A week that started with a coronavirus panic looks set to end on a high note. Earnings optimism and the fact that investors no longer seem to be panicking over the deadly China illness is helping.
Wall Street has also been distracted by red-hot Tesla shares, up 12% this week. The stock has now more than doubled over three months. While some warn of nosebleed territory, consumer advocate Ralph Nader said Tesla could end up triggering a market crash.
To be sure, other stocks may be getting far less attention, which brings us to our call of the day from Wedbush analyst Dan Ives who has bumped his Apple share price target to $400 from $350. He says Wall Street is underestimating a renaissance for the iPhone maker, and the “magnitude of the 5G upgrade cycle.”
Ives is upbeat after a visit to Asia, where he says iPhone suppliers appear to be doing well, implying customers want to buy.
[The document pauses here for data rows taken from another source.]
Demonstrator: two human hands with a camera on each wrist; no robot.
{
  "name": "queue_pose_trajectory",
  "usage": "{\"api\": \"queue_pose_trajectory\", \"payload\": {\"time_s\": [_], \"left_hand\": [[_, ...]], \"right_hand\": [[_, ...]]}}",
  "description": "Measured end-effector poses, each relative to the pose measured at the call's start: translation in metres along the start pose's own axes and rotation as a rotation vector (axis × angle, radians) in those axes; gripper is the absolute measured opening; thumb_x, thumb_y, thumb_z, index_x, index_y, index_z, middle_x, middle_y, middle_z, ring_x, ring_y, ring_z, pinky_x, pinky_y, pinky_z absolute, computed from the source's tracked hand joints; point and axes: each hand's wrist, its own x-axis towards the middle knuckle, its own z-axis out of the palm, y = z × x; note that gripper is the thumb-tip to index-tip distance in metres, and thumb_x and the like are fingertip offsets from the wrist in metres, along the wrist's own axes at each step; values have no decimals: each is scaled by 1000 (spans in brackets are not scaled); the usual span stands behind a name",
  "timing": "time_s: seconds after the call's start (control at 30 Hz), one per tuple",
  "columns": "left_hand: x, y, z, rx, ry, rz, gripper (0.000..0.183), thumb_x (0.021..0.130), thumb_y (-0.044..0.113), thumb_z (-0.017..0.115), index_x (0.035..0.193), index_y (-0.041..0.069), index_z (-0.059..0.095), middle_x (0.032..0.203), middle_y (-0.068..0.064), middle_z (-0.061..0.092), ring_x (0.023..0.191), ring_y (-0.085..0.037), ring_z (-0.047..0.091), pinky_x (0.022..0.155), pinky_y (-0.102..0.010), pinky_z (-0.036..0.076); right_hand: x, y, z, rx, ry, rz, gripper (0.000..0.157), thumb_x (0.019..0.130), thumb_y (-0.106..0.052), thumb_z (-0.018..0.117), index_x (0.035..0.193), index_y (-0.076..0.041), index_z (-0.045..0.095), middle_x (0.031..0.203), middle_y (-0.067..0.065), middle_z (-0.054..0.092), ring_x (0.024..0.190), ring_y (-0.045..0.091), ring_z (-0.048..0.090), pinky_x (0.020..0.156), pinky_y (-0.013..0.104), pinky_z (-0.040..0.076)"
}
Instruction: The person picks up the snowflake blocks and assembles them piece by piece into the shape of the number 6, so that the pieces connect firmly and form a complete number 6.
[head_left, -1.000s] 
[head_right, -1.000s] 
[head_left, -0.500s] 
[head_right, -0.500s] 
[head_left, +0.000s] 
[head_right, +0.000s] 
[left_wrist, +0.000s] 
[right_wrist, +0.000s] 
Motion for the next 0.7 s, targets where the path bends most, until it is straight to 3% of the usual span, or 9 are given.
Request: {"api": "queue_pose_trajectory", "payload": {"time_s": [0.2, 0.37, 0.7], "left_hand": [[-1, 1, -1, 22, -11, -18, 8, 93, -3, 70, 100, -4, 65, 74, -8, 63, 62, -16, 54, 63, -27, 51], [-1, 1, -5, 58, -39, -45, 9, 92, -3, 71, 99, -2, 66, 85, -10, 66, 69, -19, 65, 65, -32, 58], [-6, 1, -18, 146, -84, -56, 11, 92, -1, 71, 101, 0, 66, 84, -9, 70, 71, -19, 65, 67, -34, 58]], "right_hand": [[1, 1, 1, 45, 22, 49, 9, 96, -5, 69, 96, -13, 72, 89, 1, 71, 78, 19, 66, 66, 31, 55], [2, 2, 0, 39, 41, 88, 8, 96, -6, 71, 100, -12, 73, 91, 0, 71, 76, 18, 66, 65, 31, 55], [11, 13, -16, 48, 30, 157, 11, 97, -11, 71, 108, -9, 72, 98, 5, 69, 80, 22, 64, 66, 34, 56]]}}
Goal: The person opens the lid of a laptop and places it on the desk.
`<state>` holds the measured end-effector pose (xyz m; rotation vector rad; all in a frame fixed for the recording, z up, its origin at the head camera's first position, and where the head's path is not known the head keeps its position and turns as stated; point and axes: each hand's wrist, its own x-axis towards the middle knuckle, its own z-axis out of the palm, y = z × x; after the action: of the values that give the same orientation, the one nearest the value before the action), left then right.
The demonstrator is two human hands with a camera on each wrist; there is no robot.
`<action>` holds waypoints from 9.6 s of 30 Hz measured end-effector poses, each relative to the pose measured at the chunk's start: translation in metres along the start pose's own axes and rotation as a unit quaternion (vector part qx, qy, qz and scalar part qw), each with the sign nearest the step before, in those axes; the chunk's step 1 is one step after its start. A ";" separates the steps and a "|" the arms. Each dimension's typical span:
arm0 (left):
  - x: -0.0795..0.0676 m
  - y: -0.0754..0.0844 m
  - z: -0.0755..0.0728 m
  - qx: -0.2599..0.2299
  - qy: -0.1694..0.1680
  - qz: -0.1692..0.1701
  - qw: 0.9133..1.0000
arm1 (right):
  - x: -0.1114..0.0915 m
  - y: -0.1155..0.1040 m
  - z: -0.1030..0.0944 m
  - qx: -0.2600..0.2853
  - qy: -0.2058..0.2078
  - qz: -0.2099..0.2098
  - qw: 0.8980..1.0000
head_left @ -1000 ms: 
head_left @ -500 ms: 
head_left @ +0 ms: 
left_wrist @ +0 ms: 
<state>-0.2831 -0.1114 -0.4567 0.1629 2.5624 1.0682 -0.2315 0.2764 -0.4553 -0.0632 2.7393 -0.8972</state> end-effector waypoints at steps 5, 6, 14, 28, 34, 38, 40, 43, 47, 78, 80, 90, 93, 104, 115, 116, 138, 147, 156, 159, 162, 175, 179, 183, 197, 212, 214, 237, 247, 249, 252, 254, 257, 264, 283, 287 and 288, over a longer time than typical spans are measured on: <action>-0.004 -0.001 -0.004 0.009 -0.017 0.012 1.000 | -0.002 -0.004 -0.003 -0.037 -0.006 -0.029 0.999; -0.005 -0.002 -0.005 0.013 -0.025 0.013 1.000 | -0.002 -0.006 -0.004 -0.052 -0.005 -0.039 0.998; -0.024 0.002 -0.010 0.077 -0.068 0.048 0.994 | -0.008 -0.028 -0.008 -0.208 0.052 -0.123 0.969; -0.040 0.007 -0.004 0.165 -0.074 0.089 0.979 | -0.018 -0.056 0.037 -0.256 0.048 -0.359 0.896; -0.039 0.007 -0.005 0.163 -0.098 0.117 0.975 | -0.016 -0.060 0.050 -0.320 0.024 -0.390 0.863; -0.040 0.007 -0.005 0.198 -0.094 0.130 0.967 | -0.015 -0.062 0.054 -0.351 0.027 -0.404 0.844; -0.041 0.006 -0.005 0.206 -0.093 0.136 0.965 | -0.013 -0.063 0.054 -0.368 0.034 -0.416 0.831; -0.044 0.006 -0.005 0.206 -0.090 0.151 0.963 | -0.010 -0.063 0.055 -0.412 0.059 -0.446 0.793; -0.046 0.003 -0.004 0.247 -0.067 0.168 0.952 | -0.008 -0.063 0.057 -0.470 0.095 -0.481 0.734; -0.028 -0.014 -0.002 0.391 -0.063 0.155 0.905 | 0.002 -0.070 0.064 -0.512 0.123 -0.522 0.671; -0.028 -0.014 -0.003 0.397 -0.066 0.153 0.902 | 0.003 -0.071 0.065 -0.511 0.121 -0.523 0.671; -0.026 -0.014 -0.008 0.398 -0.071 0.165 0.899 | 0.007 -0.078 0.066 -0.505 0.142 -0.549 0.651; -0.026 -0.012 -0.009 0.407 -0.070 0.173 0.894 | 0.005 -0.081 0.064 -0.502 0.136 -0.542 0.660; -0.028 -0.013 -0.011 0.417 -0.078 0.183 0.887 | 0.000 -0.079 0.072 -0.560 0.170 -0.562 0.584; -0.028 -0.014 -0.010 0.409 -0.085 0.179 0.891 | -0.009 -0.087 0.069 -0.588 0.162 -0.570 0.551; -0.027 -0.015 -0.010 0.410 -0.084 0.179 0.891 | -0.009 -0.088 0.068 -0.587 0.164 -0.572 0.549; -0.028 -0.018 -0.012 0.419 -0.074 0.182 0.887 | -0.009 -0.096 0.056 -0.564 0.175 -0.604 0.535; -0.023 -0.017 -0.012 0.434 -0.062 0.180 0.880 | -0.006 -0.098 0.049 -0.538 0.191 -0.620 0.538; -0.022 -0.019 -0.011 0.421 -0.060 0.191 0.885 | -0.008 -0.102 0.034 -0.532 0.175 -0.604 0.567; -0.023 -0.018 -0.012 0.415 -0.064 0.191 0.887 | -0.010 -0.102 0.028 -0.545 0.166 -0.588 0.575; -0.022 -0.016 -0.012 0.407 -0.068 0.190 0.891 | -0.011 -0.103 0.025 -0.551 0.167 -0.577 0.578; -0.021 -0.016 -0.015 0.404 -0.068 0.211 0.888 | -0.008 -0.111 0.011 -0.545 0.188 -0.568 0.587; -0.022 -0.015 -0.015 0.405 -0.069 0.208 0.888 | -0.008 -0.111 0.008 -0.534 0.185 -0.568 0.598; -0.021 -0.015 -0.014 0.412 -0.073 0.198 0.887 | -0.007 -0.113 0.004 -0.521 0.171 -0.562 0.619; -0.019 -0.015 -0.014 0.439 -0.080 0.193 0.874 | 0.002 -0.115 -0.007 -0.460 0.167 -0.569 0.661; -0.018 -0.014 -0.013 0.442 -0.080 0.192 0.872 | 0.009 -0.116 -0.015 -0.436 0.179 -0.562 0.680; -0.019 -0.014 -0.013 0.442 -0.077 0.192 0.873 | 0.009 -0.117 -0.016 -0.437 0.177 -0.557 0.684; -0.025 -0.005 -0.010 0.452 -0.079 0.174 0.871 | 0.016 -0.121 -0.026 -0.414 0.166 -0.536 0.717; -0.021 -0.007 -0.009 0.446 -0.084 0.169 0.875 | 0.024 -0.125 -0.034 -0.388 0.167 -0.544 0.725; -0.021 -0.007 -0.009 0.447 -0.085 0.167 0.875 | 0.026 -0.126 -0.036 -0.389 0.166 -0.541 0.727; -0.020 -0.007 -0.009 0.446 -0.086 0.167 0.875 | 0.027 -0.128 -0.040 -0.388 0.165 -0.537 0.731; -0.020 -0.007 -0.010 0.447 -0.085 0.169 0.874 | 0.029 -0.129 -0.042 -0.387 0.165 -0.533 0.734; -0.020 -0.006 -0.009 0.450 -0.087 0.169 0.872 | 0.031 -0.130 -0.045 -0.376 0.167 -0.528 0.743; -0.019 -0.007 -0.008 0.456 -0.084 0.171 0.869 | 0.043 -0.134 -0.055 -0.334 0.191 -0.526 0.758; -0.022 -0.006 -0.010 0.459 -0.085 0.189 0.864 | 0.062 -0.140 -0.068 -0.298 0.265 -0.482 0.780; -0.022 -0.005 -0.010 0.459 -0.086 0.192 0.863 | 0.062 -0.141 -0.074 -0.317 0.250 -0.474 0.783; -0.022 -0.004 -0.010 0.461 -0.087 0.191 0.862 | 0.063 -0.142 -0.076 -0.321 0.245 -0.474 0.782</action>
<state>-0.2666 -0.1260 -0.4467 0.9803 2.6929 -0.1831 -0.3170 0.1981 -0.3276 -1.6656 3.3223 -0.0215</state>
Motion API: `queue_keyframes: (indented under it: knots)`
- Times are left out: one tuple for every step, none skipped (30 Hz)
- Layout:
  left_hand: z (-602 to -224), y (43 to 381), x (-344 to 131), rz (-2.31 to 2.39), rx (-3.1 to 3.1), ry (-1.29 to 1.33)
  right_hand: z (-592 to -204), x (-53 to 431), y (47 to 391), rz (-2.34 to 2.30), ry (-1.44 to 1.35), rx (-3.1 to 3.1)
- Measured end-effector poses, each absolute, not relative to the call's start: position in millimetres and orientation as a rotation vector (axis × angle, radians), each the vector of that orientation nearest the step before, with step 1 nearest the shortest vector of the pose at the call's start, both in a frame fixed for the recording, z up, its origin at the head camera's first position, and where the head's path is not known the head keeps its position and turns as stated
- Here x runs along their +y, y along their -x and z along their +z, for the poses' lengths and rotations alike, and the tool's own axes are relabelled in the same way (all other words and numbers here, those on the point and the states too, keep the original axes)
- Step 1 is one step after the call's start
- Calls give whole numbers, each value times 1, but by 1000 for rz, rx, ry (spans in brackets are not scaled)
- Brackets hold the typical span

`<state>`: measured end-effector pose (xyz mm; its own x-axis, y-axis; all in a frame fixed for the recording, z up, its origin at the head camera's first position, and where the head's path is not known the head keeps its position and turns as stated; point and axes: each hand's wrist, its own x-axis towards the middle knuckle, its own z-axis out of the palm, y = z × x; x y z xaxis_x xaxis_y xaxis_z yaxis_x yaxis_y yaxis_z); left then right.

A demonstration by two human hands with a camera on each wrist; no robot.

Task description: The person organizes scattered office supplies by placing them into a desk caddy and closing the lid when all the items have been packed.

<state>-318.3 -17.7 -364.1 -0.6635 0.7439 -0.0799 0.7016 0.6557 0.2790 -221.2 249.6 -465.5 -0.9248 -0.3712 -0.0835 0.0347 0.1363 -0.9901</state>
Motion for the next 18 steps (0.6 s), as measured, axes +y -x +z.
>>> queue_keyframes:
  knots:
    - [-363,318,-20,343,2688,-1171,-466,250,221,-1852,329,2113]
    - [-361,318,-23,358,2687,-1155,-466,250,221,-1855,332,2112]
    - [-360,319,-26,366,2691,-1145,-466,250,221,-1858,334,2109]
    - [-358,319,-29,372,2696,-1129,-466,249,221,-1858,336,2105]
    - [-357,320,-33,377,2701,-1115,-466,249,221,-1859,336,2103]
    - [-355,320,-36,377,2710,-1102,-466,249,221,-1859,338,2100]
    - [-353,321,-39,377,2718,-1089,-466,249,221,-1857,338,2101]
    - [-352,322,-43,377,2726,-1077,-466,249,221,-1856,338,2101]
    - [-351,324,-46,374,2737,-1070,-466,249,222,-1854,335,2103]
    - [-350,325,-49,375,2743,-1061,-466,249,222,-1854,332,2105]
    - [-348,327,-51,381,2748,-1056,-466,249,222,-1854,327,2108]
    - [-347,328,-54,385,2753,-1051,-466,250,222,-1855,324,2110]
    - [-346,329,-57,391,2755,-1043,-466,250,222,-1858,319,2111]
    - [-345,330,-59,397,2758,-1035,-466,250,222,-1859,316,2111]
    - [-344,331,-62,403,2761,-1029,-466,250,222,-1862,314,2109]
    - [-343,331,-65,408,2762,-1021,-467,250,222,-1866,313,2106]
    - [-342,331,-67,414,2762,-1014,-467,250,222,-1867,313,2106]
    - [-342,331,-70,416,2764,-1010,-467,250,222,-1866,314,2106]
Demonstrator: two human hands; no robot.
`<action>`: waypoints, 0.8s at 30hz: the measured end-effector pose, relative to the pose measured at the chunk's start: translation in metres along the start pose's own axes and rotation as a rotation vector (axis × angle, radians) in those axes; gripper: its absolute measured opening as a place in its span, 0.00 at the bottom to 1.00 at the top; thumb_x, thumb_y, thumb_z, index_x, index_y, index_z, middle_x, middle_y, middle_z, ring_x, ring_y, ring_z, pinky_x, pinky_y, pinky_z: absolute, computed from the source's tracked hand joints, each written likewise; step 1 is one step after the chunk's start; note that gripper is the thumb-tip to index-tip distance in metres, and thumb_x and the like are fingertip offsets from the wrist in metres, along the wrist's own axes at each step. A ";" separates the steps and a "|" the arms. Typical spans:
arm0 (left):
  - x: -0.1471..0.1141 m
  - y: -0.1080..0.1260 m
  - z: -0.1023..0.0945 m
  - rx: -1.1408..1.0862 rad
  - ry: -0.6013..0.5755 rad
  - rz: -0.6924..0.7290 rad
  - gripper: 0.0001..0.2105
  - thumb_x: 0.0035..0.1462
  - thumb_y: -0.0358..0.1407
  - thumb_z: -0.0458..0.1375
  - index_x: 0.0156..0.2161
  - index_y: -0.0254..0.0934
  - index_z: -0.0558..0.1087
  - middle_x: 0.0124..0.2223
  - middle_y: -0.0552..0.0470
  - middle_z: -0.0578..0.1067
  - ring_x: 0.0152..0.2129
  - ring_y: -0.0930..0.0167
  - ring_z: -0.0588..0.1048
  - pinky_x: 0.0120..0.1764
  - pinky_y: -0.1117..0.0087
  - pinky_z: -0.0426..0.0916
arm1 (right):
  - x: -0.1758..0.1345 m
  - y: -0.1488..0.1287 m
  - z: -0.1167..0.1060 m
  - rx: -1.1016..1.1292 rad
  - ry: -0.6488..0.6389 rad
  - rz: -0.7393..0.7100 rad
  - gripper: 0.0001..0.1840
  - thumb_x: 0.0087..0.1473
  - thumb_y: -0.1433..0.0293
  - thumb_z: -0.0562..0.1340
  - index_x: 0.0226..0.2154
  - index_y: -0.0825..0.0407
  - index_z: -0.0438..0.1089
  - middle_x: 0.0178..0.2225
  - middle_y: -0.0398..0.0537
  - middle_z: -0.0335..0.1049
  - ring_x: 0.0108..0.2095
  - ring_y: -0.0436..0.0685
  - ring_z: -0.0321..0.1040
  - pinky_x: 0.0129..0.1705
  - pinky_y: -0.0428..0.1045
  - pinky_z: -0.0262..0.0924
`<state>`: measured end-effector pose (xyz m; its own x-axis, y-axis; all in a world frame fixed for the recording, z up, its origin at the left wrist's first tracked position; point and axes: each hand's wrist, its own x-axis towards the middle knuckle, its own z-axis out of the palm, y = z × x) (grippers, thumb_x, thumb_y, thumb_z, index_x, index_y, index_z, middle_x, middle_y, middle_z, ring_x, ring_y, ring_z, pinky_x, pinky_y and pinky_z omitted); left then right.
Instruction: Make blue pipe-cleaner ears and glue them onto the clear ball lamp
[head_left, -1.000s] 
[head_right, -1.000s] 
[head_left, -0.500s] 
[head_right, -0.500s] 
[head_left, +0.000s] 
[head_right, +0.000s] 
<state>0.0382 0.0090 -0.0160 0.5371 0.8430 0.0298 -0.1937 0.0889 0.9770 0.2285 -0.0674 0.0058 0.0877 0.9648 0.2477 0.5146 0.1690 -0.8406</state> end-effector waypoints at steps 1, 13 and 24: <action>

He added that AirPods demand is “jaw dropping,” and he expects upbeat results next week and strong March guidance.
“While the stock has had a massive rally over the past year and thus far in 2020, we continue to believe this is a ‘must own’ stock into what we would characterize as a transformational 5G supercycle over the next 12 to 18 months with Apple being our favorite 5G play,” said the analyst who has been pounding the tableover Apple’s fortunes lately.
Apple shares are up around 9% so far this year, 31% over three months and 53% in the past six months. Note that Ives helped fuel the rally for the electric-car maker’s shares this week by bumping up his price target 50%.
Bottom line, he says, all the good news isn’t baked into the share price yet.
Note Apple results are due Jan. 28 and Tesla Jan. 29. As for Apple this morning, Ives’s call isn’t boosting them in a big way so far.